(PROBLEM STATEMENT)
The full set of entries below needs to be written out exactly.

(INPUT DATA)

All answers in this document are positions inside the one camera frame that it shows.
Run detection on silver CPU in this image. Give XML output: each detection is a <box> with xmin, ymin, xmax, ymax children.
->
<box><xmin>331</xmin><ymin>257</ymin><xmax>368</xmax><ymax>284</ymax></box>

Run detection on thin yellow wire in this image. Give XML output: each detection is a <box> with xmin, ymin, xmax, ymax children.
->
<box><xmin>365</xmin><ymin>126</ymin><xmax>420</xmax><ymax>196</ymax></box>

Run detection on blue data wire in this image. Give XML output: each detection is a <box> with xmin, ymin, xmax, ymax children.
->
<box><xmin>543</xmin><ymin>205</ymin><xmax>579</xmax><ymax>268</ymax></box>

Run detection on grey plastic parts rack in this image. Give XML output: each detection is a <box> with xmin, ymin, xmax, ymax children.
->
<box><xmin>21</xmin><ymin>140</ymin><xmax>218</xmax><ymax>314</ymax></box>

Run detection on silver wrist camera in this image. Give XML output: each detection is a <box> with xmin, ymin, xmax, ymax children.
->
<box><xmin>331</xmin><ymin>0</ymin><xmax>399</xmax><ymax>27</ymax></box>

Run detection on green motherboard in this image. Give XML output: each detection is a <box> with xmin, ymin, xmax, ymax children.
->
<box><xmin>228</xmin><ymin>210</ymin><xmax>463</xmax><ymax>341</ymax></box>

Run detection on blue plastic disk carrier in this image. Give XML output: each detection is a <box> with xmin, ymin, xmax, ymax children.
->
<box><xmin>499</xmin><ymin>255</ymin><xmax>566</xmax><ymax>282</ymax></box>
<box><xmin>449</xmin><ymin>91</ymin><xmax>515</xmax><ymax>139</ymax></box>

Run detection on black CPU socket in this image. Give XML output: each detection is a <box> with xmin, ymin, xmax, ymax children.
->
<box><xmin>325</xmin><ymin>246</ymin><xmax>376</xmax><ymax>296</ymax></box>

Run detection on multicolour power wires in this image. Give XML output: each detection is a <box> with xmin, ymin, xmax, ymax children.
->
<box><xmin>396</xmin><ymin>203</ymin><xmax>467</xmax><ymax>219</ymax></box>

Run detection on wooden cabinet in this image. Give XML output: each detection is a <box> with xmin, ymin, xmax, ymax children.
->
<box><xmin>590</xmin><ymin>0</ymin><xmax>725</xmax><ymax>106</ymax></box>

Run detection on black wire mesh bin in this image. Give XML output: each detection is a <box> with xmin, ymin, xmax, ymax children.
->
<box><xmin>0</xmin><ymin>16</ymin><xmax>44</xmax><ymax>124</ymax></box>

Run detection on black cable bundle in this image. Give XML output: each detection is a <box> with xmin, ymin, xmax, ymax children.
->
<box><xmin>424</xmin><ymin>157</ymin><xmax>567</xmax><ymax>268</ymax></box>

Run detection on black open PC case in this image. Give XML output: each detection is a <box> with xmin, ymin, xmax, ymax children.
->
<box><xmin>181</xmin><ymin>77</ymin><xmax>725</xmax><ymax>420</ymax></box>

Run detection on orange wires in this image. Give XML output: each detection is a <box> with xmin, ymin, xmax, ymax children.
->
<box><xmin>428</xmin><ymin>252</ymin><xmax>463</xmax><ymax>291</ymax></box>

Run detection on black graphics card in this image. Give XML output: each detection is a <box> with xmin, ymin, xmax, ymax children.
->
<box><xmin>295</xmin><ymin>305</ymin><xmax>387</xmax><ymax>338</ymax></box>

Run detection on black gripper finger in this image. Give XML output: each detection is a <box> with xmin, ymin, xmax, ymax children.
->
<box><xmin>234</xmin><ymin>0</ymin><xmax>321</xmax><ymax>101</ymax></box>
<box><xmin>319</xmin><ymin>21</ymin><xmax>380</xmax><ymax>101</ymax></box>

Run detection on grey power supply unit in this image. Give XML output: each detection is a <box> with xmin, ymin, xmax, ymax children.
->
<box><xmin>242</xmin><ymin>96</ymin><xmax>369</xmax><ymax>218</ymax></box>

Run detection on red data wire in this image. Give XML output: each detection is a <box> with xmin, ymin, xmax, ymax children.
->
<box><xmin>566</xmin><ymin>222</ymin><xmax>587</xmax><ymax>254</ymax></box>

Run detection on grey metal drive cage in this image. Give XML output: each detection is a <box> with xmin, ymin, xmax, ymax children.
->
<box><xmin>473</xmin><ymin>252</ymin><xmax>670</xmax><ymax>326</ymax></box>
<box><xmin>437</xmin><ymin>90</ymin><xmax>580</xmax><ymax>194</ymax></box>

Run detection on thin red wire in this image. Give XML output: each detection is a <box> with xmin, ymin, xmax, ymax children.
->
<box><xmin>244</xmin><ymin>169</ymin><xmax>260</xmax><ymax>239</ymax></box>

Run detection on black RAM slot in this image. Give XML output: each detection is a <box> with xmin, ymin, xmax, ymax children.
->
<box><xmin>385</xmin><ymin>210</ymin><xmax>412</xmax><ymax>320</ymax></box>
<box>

(TASK ANSWER)
All answers in this document are positions inside the one camera frame that it shows.
Run detection on silver CPU in this image. Give XML output: each detection is a <box> with xmin, ymin, xmax, ymax children.
->
<box><xmin>331</xmin><ymin>257</ymin><xmax>368</xmax><ymax>284</ymax></box>

Run detection on thin yellow wire in this image. Give XML output: each detection is a <box> with xmin, ymin, xmax, ymax children.
->
<box><xmin>365</xmin><ymin>126</ymin><xmax>420</xmax><ymax>196</ymax></box>

Run detection on blue data wire in this image. Give XML output: each detection is a <box> with xmin, ymin, xmax, ymax children.
->
<box><xmin>543</xmin><ymin>205</ymin><xmax>579</xmax><ymax>268</ymax></box>

Run detection on grey plastic parts rack in this image. Give XML output: each detection is a <box> with xmin, ymin, xmax, ymax children.
->
<box><xmin>21</xmin><ymin>140</ymin><xmax>218</xmax><ymax>314</ymax></box>

Run detection on silver wrist camera in this image. Give XML output: each detection is a <box> with xmin, ymin, xmax, ymax children.
->
<box><xmin>331</xmin><ymin>0</ymin><xmax>399</xmax><ymax>27</ymax></box>

Run detection on green motherboard in this image. Give XML output: each detection is a <box> with xmin, ymin, xmax, ymax children.
->
<box><xmin>228</xmin><ymin>210</ymin><xmax>463</xmax><ymax>341</ymax></box>

Run detection on blue plastic disk carrier in this image. Give XML output: each detection is a <box> with xmin, ymin, xmax, ymax children.
->
<box><xmin>499</xmin><ymin>255</ymin><xmax>566</xmax><ymax>282</ymax></box>
<box><xmin>449</xmin><ymin>91</ymin><xmax>515</xmax><ymax>139</ymax></box>

Run detection on black CPU socket in this image. Give XML output: each detection is a <box> with xmin, ymin, xmax, ymax children.
->
<box><xmin>325</xmin><ymin>246</ymin><xmax>376</xmax><ymax>296</ymax></box>

Run detection on multicolour power wires in this image. Give XML output: each detection is a <box> with xmin, ymin, xmax, ymax children.
->
<box><xmin>396</xmin><ymin>203</ymin><xmax>467</xmax><ymax>219</ymax></box>

Run detection on wooden cabinet in this image. Give XML output: each detection is a <box> with xmin, ymin, xmax, ymax children.
->
<box><xmin>590</xmin><ymin>0</ymin><xmax>725</xmax><ymax>106</ymax></box>

Run detection on black wire mesh bin in this image. Give XML output: each detection is a <box> with xmin, ymin, xmax, ymax children.
->
<box><xmin>0</xmin><ymin>16</ymin><xmax>44</xmax><ymax>124</ymax></box>

Run detection on black cable bundle in this image. Give XML output: each detection is a <box> with xmin, ymin, xmax, ymax children.
->
<box><xmin>424</xmin><ymin>157</ymin><xmax>567</xmax><ymax>268</ymax></box>

Run detection on black open PC case in this image. Give XML output: each detection is a <box> with xmin, ymin, xmax, ymax children.
->
<box><xmin>181</xmin><ymin>77</ymin><xmax>725</xmax><ymax>420</ymax></box>

Run detection on orange wires in this image. Give XML output: each detection is a <box> with xmin, ymin, xmax, ymax children.
->
<box><xmin>428</xmin><ymin>252</ymin><xmax>463</xmax><ymax>291</ymax></box>

Run detection on black graphics card in this image. Give XML output: each detection is a <box> with xmin, ymin, xmax, ymax children.
->
<box><xmin>295</xmin><ymin>305</ymin><xmax>387</xmax><ymax>338</ymax></box>

Run detection on black gripper finger in this image. Give XML output: each detection is a <box> with xmin, ymin, xmax, ymax children.
->
<box><xmin>234</xmin><ymin>0</ymin><xmax>321</xmax><ymax>101</ymax></box>
<box><xmin>319</xmin><ymin>21</ymin><xmax>380</xmax><ymax>101</ymax></box>

Run detection on grey power supply unit in this image. Give XML output: each detection is a <box> with xmin, ymin, xmax, ymax children.
->
<box><xmin>242</xmin><ymin>96</ymin><xmax>369</xmax><ymax>218</ymax></box>

Run detection on red data wire in this image. Give XML output: each detection is a <box> with xmin, ymin, xmax, ymax children.
->
<box><xmin>566</xmin><ymin>222</ymin><xmax>587</xmax><ymax>254</ymax></box>

Run detection on grey metal drive cage in this image. Give XML output: each detection is a <box> with xmin, ymin, xmax, ymax children.
->
<box><xmin>473</xmin><ymin>252</ymin><xmax>670</xmax><ymax>326</ymax></box>
<box><xmin>437</xmin><ymin>90</ymin><xmax>580</xmax><ymax>194</ymax></box>

Run detection on thin red wire in this image. Give XML output: each detection is a <box> with xmin, ymin, xmax, ymax children.
->
<box><xmin>244</xmin><ymin>169</ymin><xmax>260</xmax><ymax>239</ymax></box>

Run detection on black RAM slot in this image. Give XML output: each detection is a <box> with xmin, ymin, xmax, ymax children.
->
<box><xmin>385</xmin><ymin>210</ymin><xmax>412</xmax><ymax>320</ymax></box>
<box>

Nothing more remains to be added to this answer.